The objective of the present study was to elucidate the role of intracellular-generated ROS in the inotropic and chronotropic effects of the α1- and β-adrenoceptor and the ET-receptor stimulation in isolated rat atria. In addition, we investigated whether the MAPKerk pathway is involved in the ROS-provoked rise of contractile force. For this purpose hydrogen peroxide was applied, which is known to serve several endogenous functions as a second messenger. Moreover, hydrogen peroxide readily crosses cell membranes, which thus allows to mimic the intracellular formation.

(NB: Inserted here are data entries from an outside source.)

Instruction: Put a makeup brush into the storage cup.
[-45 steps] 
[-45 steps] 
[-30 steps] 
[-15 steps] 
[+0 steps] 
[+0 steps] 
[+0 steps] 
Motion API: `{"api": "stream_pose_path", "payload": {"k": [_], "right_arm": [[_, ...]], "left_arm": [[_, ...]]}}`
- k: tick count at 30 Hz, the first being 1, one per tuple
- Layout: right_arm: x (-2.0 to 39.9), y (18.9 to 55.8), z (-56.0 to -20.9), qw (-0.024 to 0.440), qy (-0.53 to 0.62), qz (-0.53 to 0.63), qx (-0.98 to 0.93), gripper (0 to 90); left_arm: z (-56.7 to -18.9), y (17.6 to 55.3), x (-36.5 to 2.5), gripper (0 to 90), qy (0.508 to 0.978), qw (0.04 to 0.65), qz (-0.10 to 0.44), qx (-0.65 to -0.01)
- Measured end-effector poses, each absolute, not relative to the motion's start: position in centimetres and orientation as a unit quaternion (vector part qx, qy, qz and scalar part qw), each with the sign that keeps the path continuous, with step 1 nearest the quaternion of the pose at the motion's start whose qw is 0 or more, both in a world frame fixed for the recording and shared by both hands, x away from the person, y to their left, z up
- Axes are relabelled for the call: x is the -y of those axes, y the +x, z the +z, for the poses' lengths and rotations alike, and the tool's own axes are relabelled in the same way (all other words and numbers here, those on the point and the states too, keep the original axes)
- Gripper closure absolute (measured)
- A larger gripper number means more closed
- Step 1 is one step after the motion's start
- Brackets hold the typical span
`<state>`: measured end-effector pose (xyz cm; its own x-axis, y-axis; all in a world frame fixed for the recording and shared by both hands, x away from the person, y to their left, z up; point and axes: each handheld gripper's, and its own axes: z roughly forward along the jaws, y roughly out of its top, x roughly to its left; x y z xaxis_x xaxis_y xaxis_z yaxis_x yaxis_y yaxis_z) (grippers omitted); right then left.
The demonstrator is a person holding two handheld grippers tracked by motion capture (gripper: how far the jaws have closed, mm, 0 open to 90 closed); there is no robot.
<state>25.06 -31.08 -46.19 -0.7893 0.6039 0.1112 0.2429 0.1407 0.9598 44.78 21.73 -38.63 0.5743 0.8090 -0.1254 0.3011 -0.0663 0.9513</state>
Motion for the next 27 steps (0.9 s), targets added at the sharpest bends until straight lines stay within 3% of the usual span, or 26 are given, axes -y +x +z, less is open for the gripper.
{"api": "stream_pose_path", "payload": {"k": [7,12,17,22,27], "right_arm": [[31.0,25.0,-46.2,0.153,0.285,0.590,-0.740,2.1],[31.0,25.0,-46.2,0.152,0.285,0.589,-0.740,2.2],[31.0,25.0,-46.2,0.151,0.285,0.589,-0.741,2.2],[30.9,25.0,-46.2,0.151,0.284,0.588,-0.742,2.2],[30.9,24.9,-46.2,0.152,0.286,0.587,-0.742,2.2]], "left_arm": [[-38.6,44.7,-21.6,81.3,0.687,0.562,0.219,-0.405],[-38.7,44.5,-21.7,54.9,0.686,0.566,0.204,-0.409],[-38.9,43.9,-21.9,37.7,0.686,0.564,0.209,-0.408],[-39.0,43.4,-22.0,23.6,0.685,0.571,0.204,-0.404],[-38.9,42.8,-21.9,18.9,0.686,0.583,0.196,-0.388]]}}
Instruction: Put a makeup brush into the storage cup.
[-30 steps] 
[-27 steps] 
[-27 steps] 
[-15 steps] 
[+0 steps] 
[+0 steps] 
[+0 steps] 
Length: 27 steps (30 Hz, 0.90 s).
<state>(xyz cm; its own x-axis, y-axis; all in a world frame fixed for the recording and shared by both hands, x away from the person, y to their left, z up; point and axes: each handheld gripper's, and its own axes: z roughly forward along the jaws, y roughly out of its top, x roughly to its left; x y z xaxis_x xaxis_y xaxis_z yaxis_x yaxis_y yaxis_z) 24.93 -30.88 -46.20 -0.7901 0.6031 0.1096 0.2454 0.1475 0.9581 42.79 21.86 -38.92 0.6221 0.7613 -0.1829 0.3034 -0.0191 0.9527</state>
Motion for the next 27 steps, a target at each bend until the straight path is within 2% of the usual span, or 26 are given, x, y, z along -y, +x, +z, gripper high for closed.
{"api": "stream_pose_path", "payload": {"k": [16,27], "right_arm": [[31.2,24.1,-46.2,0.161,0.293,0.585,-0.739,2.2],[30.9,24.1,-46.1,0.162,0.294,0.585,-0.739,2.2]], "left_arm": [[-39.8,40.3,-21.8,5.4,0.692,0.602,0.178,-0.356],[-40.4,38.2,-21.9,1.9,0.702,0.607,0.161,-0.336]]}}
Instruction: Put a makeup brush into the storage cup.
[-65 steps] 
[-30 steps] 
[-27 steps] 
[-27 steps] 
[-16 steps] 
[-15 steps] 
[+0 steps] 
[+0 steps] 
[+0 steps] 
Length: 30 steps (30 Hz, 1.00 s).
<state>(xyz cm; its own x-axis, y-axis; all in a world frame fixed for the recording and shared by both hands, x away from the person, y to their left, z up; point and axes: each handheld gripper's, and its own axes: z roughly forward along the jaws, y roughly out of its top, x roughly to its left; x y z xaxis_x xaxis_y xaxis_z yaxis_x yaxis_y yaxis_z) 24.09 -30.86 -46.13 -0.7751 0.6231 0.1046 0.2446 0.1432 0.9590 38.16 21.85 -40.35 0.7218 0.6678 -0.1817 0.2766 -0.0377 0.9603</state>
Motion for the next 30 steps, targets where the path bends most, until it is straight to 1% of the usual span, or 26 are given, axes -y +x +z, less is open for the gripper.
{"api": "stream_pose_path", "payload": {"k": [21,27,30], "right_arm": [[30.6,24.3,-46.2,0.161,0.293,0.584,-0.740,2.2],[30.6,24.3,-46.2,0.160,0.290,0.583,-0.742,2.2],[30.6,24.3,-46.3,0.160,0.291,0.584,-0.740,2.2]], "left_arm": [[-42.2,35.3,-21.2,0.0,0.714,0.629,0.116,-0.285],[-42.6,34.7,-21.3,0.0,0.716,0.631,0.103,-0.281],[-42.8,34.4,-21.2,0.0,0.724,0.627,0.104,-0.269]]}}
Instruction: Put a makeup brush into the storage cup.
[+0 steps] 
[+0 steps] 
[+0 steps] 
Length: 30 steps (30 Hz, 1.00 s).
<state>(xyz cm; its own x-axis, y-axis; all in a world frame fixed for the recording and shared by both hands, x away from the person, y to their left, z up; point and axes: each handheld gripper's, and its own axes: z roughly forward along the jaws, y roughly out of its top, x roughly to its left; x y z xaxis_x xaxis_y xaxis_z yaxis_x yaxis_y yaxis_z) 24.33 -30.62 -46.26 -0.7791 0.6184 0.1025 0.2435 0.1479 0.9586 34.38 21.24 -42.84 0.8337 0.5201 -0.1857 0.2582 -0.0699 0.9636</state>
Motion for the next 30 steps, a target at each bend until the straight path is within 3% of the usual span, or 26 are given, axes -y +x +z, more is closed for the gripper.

Preincubation of atria with EUK 8 (400 μM), a cell permeable superoxide dismutase- and catalase-mimetic, reduced the positive inotropic effect upon α1-adrenoceptor and ET-receptor stimulation. The responsiveness to β-adrenoceptor stimulation remained unaffected by this pretreatment. The chronotropic effects were not altered by preincubation with EUK 8. In contrast to the MAPKp38 inhibitor SB203580 (2 and 10 μM), the two MKKmek inhibitors PD98059 (30 and 100 μM) and U0126 (10 μM) significantly attenuated the positive inotropic response to hydrogen peroxide in isolated rat left atria. In addition, inhibition of the Na+/H+ exchange (NHE) by cariporide (1 μM) counteracted ROS-provoked increase of contractile force.
From the present study we conclude that the inotropic responses to α1-adrenoceptor and ET-receptor stimulation are, at least partially, caused by intracellular-formed ROS, that subsequently may activate the MAPKerk pathway and the NHE.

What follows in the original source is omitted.